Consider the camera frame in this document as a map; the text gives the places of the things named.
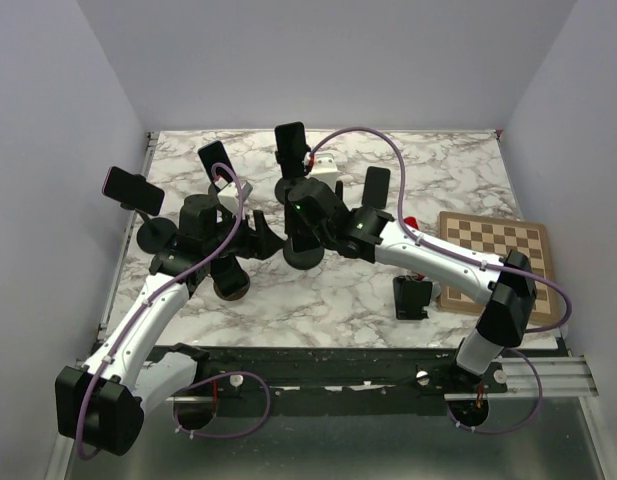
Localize red cylinder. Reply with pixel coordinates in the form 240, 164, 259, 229
403, 216, 420, 234

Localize far left black stand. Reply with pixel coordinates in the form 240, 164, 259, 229
120, 203, 177, 254

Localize wooden chessboard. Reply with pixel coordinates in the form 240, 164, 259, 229
438, 211, 561, 326

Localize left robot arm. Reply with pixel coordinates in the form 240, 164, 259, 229
55, 194, 284, 459

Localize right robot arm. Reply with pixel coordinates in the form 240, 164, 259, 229
286, 178, 537, 392

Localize black clamp stand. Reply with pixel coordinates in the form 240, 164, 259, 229
282, 237, 324, 271

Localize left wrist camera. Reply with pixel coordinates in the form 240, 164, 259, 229
213, 179, 253, 214

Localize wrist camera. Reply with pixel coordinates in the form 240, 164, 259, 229
304, 153, 339, 190
213, 179, 253, 214

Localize right black folding stand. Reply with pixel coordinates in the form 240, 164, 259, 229
393, 275, 433, 321

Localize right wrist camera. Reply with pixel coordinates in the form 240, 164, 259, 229
304, 153, 339, 190

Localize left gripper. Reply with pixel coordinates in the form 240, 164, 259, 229
205, 205, 287, 261

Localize teal phone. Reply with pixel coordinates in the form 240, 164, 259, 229
289, 232, 322, 253

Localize aluminium frame rail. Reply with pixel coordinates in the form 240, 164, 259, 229
47, 347, 597, 479

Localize black phone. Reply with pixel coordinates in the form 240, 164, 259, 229
210, 255, 249, 299
274, 121, 310, 179
197, 140, 234, 183
361, 166, 391, 210

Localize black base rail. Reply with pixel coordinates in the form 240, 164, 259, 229
170, 344, 507, 418

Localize back centre black stand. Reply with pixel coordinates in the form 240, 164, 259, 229
274, 145, 312, 204

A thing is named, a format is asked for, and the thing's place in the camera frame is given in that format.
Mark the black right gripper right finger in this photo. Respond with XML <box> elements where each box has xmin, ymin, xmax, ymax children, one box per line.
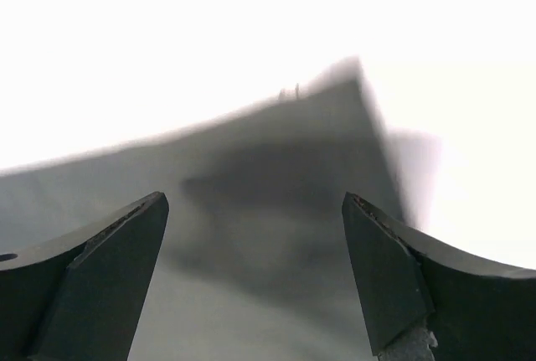
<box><xmin>342</xmin><ymin>193</ymin><xmax>535</xmax><ymax>361</ymax></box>

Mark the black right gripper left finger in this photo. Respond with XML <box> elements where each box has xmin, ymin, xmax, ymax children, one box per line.
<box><xmin>1</xmin><ymin>192</ymin><xmax>168</xmax><ymax>361</ymax></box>

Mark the dark grey t shirt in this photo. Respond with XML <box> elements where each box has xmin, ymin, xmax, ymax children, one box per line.
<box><xmin>1</xmin><ymin>60</ymin><xmax>441</xmax><ymax>360</ymax></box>

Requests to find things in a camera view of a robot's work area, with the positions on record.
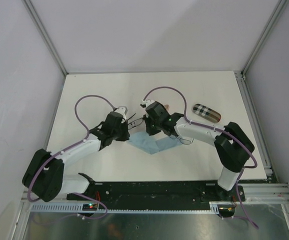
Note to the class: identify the controller board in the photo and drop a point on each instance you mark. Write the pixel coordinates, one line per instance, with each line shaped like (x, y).
(90, 206)
(226, 211)

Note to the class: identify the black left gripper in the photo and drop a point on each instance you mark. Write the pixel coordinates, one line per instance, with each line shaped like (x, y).
(126, 135)

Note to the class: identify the blue cleaning cloth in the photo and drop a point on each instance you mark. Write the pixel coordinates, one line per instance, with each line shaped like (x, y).
(141, 140)

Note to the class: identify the black frame glasses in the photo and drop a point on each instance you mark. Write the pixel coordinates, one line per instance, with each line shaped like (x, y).
(134, 122)

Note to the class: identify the pink glasses case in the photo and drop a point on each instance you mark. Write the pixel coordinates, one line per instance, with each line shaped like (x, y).
(167, 107)

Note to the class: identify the right aluminium frame post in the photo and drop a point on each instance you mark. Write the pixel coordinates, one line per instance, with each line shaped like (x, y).
(265, 34)

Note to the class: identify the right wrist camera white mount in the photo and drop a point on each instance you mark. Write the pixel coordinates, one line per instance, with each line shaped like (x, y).
(145, 103)

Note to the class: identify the aluminium frame post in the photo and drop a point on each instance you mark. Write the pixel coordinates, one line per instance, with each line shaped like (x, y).
(32, 12)
(265, 34)

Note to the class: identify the right controller board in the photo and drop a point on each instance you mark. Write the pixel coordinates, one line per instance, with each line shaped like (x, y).
(226, 211)

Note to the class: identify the grey slotted cable duct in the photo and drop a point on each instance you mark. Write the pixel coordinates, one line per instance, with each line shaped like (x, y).
(77, 207)

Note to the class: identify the left aluminium frame post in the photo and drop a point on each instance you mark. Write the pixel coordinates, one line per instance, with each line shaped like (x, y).
(32, 12)

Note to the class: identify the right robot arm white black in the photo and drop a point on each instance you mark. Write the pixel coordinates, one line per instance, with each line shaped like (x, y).
(232, 145)

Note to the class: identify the plaid glasses case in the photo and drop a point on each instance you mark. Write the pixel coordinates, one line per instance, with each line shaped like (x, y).
(206, 113)

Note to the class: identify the thin wire frame glasses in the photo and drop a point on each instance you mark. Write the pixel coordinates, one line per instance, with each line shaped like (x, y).
(182, 140)

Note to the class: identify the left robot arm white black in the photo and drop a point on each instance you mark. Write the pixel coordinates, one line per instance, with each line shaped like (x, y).
(45, 175)

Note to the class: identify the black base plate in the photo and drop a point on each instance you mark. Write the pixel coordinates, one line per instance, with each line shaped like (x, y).
(162, 195)

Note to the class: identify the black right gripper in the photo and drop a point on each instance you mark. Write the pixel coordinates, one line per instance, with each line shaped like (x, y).
(151, 131)

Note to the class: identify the left controller board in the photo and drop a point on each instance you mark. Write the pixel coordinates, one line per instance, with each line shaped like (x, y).
(90, 206)

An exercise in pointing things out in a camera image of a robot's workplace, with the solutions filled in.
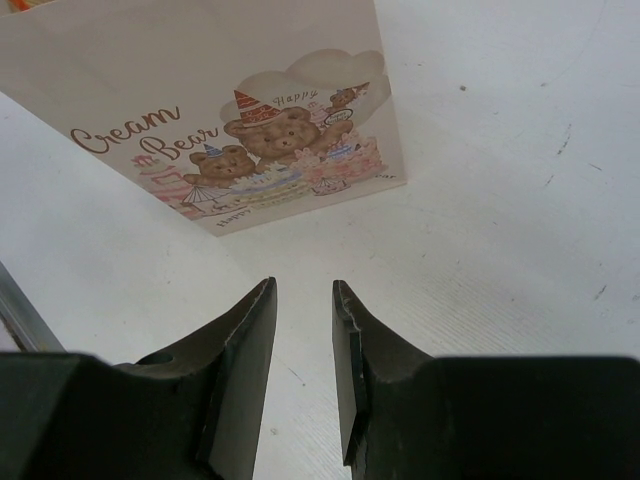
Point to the aluminium table edge rail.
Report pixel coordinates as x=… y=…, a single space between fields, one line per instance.
x=23 y=321

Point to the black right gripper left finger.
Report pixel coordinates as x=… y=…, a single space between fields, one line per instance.
x=191 y=410

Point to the cream paper bag orange handles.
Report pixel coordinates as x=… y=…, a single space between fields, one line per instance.
x=232 y=113

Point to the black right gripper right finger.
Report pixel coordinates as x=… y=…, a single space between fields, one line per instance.
x=405 y=414

- - -

[Task statement]
Copy each line in the entries above where the word "named" shows up.

[Solved problem]
Consider the camera frame in this document as a map; the text gives the places of the things named.
A thing is named, a format is asked for, and the thing's place in the camera frame is given in that format.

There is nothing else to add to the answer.